File type misclassification

2007-03-20 Thread David Kastrup

Please write in English if possible, because the Emacs maintainers
usually do not have translators to read other languages for them.

Your bug report will be posted to the emacs-pretest-bug@gnu.org mailing list.

Please describe exactly what actions triggered the bug
and the precise symptoms of the bug:

Hi,

opening the following file in emacs-snapshot from Ubuntu Edgy
(sorry, I don't have a fresher CVS Emacs at work) will throw the
buffer into PostScript mode, presumably because it starts with "%!".
This seems rather like overkill.

Maybe it is already fixed in CVS: no idea.
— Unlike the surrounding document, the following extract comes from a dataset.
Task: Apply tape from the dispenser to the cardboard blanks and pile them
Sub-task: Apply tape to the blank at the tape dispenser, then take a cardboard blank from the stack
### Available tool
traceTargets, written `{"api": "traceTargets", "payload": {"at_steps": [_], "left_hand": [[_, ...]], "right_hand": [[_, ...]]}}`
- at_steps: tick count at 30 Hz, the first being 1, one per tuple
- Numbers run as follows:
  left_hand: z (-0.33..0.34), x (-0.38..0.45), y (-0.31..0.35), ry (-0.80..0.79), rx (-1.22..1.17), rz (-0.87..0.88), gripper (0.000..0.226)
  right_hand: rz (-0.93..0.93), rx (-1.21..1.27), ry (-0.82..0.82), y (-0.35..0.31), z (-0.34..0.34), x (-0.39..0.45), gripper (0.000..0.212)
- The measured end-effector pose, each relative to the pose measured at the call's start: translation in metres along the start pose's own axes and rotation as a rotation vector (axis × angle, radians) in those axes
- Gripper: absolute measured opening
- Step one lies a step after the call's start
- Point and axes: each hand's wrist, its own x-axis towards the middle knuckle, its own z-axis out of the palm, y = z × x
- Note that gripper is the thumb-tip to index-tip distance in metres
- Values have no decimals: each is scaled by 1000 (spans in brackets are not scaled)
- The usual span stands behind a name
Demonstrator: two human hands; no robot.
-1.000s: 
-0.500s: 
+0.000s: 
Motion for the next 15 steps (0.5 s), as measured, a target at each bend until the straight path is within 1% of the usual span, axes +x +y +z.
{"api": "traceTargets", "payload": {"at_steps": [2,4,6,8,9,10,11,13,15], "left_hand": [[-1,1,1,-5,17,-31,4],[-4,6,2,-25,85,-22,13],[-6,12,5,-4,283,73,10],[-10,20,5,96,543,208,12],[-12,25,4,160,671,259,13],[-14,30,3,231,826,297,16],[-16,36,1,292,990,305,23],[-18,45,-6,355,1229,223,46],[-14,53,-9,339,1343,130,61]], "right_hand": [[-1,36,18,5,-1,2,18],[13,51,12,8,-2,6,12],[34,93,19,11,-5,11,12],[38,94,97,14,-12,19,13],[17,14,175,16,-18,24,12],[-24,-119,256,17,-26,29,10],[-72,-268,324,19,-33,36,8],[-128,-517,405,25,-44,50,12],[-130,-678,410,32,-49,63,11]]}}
%!TEX encoding = UTF-8 Unicode
%
% Example of Greek input
%
\documentclass[a4paper,greek]{europecv}
%\usepackage[T1]{fontenc}
\usepackage[10pt]{type1ec} % To use CB-Greek
\usepackage[greek,english]{babel} % This is mandatory
\usepackage{graphicx}
\ecvlastname{Επώνυμο}
\ecvfirstname{Όνομα}
\ecvaddress{Οδός, αριθμός, ταχυδρομικός κωδικός, πόλη, χώρα (Προαιρετικά, βλ. οδηγίες)}
\ecvtelephone{(Προαιρετικά, βλ. οδηγίες)}
\ecvfax{(Προαιρετικά, βλ. οδηγίες)}
\ecvemail{(Προαιρετικά, βλ. οδηγίες)}
\ecvnationality{(Προαιρετικά, βλ. οδηγίες)}
\ecvgender{(Προαιρετικά, βλ. οδηγίες)}
\ecvdateofbirth{\foreignlanguage{english}{You can use the Latin alphabet.}}

\begin{document}
\selectlanguage{greek}
  \begin{europecv}
  \ecvpersonalinfo
  \end{europecv}
\end{document} 

If emacs crashed, and you have the emacs process in the gdb debugger,
please include the output from the following gdb commands:
`bt full' and `xbacktrace'.
If you would like to further debug the crash, please read the file
/usr/share/emacs/22.0.50/etc/DEBUG for instructions.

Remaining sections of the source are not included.